- **Records for this task**
BEGIN
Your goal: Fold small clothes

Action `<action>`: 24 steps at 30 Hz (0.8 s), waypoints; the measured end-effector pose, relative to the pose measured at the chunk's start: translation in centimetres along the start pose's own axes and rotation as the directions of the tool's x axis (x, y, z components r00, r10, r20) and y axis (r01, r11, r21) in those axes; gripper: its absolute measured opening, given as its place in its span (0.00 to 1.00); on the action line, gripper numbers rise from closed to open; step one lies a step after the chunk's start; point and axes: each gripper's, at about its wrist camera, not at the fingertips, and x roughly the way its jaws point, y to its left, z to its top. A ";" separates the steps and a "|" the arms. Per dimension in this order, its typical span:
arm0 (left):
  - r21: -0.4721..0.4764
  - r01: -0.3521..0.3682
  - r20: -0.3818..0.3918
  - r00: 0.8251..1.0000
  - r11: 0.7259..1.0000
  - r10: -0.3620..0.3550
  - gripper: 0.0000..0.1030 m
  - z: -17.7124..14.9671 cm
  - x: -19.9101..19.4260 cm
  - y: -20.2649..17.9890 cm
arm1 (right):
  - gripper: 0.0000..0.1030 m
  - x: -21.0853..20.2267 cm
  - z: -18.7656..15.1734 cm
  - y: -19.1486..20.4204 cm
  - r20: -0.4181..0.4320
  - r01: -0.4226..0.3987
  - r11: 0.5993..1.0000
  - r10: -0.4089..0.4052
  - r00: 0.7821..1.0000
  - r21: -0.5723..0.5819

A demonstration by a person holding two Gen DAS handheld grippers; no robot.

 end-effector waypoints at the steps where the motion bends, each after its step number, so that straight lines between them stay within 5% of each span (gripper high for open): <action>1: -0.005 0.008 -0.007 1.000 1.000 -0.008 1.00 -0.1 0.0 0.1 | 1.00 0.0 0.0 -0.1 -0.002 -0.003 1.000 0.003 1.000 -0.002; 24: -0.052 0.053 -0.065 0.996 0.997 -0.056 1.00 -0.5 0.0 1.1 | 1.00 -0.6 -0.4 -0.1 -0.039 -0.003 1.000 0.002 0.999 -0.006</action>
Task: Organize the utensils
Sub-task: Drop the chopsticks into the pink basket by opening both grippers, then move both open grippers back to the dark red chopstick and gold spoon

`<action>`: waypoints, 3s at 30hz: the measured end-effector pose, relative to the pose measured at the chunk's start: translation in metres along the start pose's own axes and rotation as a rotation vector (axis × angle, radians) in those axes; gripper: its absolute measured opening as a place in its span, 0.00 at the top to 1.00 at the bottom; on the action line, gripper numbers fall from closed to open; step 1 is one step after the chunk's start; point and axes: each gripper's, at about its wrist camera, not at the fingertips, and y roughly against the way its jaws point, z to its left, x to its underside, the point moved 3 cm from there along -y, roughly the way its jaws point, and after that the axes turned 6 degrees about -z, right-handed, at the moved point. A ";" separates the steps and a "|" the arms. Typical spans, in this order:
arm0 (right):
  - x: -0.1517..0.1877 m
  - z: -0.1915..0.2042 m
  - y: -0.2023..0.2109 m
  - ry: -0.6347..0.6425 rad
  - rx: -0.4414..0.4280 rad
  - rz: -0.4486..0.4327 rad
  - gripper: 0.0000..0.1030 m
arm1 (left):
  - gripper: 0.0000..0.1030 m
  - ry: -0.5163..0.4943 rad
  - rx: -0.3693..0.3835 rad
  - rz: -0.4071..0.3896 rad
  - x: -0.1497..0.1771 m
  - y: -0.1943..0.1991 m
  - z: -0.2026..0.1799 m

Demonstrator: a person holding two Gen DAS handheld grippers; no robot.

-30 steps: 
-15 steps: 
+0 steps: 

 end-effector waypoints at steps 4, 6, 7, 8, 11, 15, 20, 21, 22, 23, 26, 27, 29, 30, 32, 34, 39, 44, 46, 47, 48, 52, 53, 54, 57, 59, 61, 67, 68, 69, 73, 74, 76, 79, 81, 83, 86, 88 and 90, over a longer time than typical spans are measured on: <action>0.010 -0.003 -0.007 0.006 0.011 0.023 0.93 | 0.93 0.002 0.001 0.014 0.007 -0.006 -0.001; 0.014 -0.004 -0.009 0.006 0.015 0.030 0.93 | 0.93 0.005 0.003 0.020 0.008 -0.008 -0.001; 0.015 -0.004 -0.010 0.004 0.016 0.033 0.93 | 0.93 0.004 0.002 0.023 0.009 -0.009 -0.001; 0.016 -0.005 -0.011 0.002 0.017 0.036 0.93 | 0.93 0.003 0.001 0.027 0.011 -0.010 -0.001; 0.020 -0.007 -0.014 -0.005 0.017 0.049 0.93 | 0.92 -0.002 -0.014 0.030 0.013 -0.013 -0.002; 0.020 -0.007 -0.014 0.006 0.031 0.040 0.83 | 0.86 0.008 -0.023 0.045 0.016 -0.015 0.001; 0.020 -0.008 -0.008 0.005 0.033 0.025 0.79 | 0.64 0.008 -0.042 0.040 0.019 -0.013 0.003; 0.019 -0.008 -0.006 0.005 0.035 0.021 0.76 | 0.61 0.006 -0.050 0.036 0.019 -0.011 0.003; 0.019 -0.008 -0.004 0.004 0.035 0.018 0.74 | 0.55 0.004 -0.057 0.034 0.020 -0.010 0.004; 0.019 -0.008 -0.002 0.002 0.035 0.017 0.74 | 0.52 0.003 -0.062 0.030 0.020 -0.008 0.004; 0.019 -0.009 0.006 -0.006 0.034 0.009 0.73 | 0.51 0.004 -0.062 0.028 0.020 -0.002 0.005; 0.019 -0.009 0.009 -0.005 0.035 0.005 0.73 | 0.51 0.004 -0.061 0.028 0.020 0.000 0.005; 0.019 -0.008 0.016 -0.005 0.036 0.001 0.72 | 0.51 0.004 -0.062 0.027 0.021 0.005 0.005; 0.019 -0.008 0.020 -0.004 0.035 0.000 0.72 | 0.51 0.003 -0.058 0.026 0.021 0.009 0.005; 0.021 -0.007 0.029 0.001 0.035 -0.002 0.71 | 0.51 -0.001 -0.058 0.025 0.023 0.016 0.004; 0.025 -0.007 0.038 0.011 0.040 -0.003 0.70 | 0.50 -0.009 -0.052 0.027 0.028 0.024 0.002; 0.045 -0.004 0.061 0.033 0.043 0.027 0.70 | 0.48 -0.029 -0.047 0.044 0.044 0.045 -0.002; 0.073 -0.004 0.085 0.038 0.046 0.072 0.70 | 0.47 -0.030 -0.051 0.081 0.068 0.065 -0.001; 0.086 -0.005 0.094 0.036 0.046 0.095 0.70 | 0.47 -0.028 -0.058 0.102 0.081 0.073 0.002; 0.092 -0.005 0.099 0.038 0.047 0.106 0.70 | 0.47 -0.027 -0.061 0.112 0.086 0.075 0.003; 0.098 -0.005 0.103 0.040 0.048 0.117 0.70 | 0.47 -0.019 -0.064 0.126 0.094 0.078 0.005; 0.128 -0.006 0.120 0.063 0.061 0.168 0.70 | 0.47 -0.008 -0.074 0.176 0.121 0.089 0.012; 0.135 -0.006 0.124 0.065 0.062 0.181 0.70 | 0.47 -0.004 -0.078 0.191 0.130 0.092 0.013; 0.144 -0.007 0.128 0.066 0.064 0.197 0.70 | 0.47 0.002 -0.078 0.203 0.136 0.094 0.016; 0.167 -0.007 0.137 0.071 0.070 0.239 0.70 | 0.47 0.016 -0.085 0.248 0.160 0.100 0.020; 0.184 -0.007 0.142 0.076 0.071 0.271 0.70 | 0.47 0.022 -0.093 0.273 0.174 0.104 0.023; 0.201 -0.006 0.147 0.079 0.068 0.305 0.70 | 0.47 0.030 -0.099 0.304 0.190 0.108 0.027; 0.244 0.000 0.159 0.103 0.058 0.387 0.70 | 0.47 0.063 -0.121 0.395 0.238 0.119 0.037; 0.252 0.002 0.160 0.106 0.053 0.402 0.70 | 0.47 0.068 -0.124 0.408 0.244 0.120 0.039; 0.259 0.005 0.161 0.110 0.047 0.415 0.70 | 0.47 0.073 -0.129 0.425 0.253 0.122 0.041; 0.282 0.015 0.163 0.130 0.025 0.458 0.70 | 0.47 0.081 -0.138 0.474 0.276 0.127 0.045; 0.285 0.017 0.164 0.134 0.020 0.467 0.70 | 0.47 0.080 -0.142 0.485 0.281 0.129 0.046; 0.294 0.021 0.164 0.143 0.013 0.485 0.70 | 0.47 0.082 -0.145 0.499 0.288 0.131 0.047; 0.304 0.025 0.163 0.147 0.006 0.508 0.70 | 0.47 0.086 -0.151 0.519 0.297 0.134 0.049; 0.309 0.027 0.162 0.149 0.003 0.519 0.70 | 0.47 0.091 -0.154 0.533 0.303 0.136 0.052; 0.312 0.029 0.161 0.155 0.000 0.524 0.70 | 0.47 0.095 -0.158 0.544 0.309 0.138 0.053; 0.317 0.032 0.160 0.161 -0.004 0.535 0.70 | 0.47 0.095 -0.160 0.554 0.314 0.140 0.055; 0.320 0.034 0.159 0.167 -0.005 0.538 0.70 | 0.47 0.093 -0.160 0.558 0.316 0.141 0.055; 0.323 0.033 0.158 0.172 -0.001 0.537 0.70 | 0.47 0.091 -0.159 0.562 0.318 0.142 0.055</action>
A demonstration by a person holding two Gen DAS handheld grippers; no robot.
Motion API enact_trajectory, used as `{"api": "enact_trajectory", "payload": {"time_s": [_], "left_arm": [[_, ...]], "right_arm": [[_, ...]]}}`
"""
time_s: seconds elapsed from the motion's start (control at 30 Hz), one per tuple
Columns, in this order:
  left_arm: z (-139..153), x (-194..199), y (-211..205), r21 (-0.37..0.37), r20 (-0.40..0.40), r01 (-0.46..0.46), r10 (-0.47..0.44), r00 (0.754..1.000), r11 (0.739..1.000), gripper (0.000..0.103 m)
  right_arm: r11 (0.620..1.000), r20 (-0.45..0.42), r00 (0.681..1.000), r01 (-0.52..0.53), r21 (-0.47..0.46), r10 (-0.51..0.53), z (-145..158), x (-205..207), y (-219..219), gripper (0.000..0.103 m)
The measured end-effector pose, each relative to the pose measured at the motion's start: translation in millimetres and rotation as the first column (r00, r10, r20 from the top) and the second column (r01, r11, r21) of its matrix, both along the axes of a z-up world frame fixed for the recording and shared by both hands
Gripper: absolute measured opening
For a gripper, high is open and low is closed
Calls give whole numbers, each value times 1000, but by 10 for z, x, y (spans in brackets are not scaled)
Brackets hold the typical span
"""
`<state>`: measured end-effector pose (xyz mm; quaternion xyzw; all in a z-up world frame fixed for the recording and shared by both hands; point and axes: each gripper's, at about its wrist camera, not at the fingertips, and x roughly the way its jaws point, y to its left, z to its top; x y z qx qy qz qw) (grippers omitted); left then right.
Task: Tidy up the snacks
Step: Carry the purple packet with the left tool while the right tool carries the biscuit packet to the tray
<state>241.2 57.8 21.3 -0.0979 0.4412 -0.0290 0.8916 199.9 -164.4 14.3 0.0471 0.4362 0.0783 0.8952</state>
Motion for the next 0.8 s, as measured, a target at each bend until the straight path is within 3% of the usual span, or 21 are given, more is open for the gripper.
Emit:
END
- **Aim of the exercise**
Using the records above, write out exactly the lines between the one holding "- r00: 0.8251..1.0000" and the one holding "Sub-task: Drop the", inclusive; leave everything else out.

- **Response to this task**
  - r00: 0.8251..1.0000
  - r11: 0.7259..1.0000
  - r10: -0.3620..0.3550
  - gripper: 0.0000..0.1030 m
  - z: -17.7124..14.9671 cm
  - x: -19.9101..19.4260 cm
  - y: -20.2649..17.9890 cm
arm1 (right):
  - gripper: 0.0000..0.1030 m
  - x: -21.0853..20.2267 cm
  - z: -18.7656..15.1734 cm
  - y: -19.1486..20.4204 cm
  - r20: -0.4181..0.4320
  - r01: -0.4226..0.3987
  - r11: 0.5993..1.0000
  - r10: -0.4089..0.4052
  - r00: 0.7821..1.0000
  - r21: -0.5723..0.5819

A demonstration by a person holding two Gen DAS handheld grippers; no robot.

 end-effector waypoints at the steps where the motion bends, each after its step number, so that straight lines between them stay within 5% of each span (gripper high for open): <action>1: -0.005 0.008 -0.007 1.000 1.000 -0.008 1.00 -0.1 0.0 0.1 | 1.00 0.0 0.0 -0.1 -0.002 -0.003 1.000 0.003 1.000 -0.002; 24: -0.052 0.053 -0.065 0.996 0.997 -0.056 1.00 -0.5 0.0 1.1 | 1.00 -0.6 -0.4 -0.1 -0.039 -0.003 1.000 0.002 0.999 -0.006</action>
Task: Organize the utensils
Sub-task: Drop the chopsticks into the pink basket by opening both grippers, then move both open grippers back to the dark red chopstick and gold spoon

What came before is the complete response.